Been trying to build vllm from source for ROCm 6.3 for gfx1100 on Arch/gcc14 following the instructions from the official documentation. Kept running into a compile error on the hipify step during the build:-

Excerpt from error -

...

In file included from <built-in>:1:
In file included from /opt/rocm/lib/llvm/lib/clang/18/include/__clang_hip_runtime_wrapper.h:145:
In file included from /opt/rocm/lib/llvm/lib/clang/18/include/cuda_wrappers/algorithm:55:
In file included from /usr/lib64/gcc/x86_64-pc-linux-gnu/14.2.1/../../../../include/c++/14.2.1/algorithm:61:
/usr/lib64/gcc/x86_64-pc-linux-gnu/14.2.1/../../../../include/c++/14.2.1/bits/stl_algo.h:3626:7: error: reference to __host__ function '__glibcxx_assert_fail' in __host__ __device__ function
 3626 |       __glibcxx_assert(!(__hi < __lo));
      |       ^
/usr/lib64/gcc/x86_64-pc-linux-gnu/14.2.1/../../../../include/c++/14.2.1/x86_64-pc-linux-gnu/bits/c++config.h:614:12: note: expanded from macro '__glibcxx_assert'
  614 |       std::__glibcxx_assert_fail();                                     \
      |            ^
/home/<username>/Documents/sources/vllm/build/temp.linux-x86_64-cpython-312/csrc/quantization/compressed_tensors/int8_quant_kernels.hip:35:14: note: called by 'float_to_int8_rn'
   35 |   dst = std::clamp(dst, i8_min, i8_max);
      |              ^
/home/<username>/Documents/sources/vllm/build/temp.linux-x86_64-cpython-312/csrc/quantization/compressed_tensors/int8_quant_kernels.hip:119:14: note: called by 'static_scaled_int8_quant_kernel<float, float>'
  119 |     out[i] = float_to_int8_rn(static_cast<float>(input[i]) / scale);
      |              ^
/usr/lib64/gcc/x86_64-pc-linux-gnu/14.2.1/../../../../include/c++/14.2.1/x86_64-pc-linux-gnu/bits/c++config.h:608:3: note: '__glibcxx_assert_fail' declared here
  608 |   __glibcxx_assert_fail()
      |   ^
1 error generated when compiling for gfx1100.

...

On further investigations into why the error, it seems the std::clamp function was the issue. For reasons, this seems to not work when compiling with gcc14/hip-clang.
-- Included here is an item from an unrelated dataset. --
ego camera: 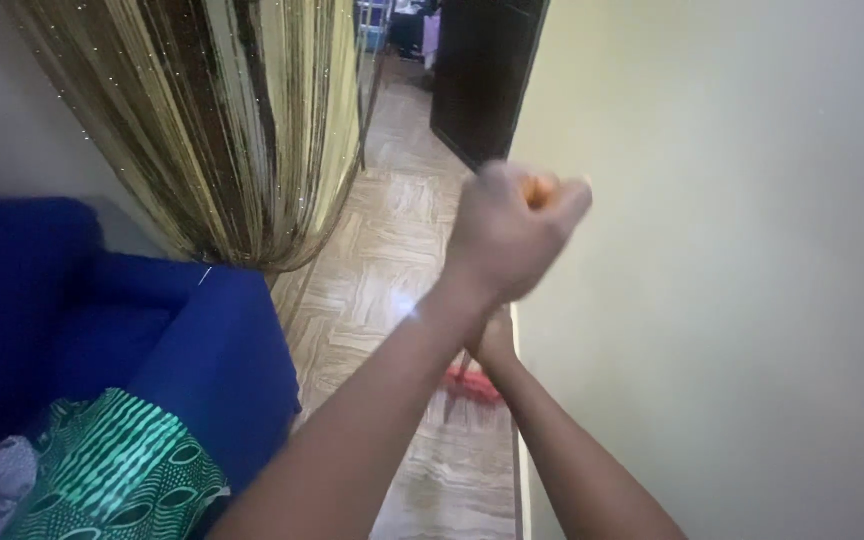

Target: Sweeping the floor with a broom.

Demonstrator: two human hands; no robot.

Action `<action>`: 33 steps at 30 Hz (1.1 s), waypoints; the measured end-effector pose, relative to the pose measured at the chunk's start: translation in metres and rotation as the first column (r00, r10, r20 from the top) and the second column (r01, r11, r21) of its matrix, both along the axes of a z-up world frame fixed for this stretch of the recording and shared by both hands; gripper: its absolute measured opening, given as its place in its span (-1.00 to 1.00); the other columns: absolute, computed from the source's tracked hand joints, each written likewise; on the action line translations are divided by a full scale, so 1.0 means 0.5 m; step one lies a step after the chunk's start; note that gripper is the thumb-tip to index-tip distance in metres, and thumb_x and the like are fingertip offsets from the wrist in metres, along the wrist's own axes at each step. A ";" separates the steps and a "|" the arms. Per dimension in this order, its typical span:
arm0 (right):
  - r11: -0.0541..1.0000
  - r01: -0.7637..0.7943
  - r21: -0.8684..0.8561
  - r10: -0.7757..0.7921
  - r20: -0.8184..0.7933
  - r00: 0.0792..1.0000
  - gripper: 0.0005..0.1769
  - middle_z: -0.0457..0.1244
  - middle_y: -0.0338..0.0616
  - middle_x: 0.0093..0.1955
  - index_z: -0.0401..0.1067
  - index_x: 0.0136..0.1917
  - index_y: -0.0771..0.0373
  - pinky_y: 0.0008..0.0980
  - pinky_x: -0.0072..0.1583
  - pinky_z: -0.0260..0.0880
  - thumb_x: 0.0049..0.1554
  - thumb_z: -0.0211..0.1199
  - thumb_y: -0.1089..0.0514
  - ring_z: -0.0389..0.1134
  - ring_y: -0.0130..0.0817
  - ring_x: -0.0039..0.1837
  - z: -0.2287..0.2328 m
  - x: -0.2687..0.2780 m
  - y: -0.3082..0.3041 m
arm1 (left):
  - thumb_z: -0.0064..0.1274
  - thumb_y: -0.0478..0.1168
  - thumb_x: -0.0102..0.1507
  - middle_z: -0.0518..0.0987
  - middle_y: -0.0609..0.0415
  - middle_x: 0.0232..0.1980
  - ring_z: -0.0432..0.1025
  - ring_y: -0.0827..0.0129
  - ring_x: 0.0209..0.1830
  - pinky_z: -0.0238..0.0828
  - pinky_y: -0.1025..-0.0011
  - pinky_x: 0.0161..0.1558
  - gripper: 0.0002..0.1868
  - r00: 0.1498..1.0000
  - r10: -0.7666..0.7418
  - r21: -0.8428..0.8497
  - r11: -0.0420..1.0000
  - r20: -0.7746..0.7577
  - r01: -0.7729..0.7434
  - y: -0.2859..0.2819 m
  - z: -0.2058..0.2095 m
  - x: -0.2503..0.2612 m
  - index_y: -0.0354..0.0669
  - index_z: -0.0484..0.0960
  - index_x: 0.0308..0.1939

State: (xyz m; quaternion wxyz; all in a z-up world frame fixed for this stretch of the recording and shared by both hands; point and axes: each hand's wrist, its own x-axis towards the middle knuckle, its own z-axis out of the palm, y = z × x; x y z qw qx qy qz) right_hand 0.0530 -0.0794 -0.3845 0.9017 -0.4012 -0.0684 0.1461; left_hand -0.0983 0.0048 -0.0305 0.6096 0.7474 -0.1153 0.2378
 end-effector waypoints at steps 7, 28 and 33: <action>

A bit more looking into this and i found that this is a known issue at pytorch and LLVM projects, see: -

The fix/work-around Pytorch went with for this was replacing std::clamp usage with similar logic (see commit)

I implemented that here and it went on and compiled successfully after sorting out all the offending files/places!

Will submit a PR with the changes soon ✌🏻

Before submitting a new issue...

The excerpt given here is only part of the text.